L’analyse du modèle et de sa dynamique interne nous permet de mieux comprendre le fondement de la valeur dans le moment M4 de l’économie qui est le nôtre. La valeur s’incarne désormais dans le volume de consommation effective (c’est-à-dire dans le niveau de jouissance/frustration effectivement ressenti par les agents, et pas dans la consommation nominale, c’est-à-dire le coût d’achat des biens de consommation). Toutefois, en raison de son caractère subjectif, la consommation effective n’est pas directement perçue par les agents, de sorte que ceux-ci s’illusionnent sur la nature de la valeur dans le modèle. Ils croient que celui-ci a perdu toute référence à une valeur des choses extérieure à son fonctionnement ; ils adhèrent donc à une perception auto référencée du modèle où l’abolition de la valeur laisserait la place libre à la détermination arbitraire des prix qui fait qu’un prix affecté à un bien est aussi valable que n’importe quel autre prix.
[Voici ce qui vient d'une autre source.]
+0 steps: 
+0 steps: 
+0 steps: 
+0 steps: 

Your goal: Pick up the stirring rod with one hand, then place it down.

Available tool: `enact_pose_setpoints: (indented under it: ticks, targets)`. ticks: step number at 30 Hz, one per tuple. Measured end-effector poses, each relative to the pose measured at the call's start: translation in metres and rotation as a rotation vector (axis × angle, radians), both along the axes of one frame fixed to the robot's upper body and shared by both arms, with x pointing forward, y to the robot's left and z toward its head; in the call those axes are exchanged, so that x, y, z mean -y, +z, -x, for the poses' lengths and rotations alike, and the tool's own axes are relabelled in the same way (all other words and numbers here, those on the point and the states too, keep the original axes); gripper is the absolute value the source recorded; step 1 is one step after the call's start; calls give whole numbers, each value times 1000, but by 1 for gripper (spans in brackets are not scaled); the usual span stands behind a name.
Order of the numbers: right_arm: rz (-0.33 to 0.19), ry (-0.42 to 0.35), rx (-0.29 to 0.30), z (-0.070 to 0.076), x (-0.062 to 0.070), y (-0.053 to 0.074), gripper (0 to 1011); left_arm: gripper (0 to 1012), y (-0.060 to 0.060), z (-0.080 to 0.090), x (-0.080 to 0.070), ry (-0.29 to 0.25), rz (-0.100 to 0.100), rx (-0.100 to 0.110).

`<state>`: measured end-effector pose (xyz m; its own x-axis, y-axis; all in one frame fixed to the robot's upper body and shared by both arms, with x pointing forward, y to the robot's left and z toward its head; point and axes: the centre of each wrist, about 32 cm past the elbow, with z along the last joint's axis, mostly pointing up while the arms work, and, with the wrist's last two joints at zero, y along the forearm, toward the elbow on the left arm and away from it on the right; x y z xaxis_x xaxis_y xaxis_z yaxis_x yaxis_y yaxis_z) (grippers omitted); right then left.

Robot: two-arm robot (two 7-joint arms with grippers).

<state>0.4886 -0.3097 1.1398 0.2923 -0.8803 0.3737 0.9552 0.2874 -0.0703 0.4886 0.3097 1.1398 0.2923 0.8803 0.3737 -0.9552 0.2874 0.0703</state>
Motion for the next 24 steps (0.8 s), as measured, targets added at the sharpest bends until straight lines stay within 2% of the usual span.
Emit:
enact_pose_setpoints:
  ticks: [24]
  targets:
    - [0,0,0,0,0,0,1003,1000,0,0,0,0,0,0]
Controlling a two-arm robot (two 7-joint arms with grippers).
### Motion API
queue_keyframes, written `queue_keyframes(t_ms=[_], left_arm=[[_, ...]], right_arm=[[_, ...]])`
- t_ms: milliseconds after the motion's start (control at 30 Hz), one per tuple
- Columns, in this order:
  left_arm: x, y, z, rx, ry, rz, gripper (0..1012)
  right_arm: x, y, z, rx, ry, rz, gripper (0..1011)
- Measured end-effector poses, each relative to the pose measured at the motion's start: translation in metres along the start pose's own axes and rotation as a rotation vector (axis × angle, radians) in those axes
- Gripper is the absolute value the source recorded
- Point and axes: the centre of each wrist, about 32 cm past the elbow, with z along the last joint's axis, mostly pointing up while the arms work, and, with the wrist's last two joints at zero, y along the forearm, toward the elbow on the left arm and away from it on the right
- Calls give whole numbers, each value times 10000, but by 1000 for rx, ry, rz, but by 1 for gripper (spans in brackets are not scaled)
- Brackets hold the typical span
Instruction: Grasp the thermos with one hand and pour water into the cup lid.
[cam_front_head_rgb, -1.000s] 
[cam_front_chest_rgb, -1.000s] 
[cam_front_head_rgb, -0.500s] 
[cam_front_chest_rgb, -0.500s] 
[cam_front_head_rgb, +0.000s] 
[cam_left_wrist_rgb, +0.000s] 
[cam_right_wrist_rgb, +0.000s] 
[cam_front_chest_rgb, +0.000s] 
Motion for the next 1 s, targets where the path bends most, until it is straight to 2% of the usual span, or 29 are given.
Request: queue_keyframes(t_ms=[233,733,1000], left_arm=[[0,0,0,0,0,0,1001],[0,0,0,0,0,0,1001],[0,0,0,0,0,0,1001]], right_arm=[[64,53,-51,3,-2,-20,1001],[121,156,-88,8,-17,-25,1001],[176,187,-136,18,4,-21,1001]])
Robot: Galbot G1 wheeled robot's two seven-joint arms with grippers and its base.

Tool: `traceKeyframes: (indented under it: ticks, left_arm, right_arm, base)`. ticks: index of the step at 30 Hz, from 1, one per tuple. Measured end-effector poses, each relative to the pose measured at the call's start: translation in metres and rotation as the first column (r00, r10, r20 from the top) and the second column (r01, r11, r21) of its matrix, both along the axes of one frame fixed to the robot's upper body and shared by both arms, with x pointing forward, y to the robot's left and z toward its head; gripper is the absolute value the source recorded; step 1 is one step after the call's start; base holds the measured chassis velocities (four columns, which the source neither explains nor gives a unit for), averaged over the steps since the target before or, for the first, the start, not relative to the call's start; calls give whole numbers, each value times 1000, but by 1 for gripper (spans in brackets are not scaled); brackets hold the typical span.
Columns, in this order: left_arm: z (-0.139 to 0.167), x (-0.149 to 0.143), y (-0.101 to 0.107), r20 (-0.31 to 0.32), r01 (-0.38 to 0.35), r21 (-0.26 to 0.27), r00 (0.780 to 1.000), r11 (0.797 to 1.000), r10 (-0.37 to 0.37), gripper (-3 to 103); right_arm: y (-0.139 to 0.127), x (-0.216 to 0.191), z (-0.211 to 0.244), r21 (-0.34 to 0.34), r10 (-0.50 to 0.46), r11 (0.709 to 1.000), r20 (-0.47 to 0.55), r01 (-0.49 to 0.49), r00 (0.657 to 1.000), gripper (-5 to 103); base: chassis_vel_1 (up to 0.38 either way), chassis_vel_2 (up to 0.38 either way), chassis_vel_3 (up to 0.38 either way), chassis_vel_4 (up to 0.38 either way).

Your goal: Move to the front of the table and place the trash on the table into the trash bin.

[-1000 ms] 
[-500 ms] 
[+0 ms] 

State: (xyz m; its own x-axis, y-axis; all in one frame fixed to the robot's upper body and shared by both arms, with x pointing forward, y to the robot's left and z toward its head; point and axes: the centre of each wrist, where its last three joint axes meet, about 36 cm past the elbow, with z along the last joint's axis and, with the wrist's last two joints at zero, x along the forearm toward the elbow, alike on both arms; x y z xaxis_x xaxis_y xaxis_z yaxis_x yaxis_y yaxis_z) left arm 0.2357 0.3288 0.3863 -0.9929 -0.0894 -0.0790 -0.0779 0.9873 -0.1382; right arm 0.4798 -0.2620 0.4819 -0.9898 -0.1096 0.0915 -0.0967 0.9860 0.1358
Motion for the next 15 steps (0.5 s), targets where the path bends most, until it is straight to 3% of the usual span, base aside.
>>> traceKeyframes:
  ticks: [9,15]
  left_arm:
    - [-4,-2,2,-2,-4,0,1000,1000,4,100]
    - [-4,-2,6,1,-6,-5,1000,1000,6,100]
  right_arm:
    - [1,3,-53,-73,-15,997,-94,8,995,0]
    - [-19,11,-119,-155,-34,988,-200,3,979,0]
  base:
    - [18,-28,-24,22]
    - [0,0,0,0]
Paradoxalement, la croyance à la dissolution de la valeur aboutit ainsi à une fétichisation de l’argent et du processus qui, indéfiniment, accole des prix à l’ensemble des choses. « L’affranchissement » théorique à l’égard de la valeur aboutit à une servitude pratique à l’égard de l’argent.

 

Il est ensuite procédé à une critique du modèle qui vise à ébranler le regard naturellement bienveillant que nous portons sur celui-ci, puisqu’il est notre modèle, en montrant qu’il repose sur une série de processus d’aliénations, c’est-à-dire de re-présentations configurées pour que les choses ne soient plus que des biens de consommation et que l’existence se ramène de plus en plus à la consommation des choses. La mécanique fondamentale du système est donc la production d’un processus d’aliénation. Cette production est assumée par une classe nouvelle, que l’on qualifie de façon journalistique de « bourgeoisie bohème » et que j’appelle « hyperbourgeoisie » parce qu’elle me paraît exacerber les traits de la bourgeoisie, dont la fonction est de reproduire indéfiniment l’aliénation à la consommation, à travers la négation de la valeur en soi des choses et la fétichisation de l’argent, et qui tire profit de ce travail en accaparant, à chaque cycle de la consommation, l’essentiel du volume supplémentaire de consommation produit.

 

Nous pouvons dès lors faire retour vers l’interrogation sur la vérité qui ouvrait notre propos. De même, en effet, que l’hyperbourgeoisie produit, économiquement, un processus d’aliénation à la consommation, elle produit, philosophiquement, une re-présentation aliénée de la vérité sous la forme d’une pseudo libération à l’égard des valeurs transcendantes et, concrètement, d’une soumission toujours plus soumise à la mécanique de la jouissance consommatrice. C’est cette production que l’époque nomme « vérité » et c’est parce que cette vérité est ainsi configurée qu’elle est dans une relation de négativité avec le mode chrétien de la vérité. Du fait de cette relation de négativité, c’est uniquement à partir du mode chrétien de la vérité qu’il est possible de démasquer l’imposture, tant économique que philosophique (il s’agit de la même imposture, exprimée différemment) sur laquelle se fonde l’ordre actuel du monde.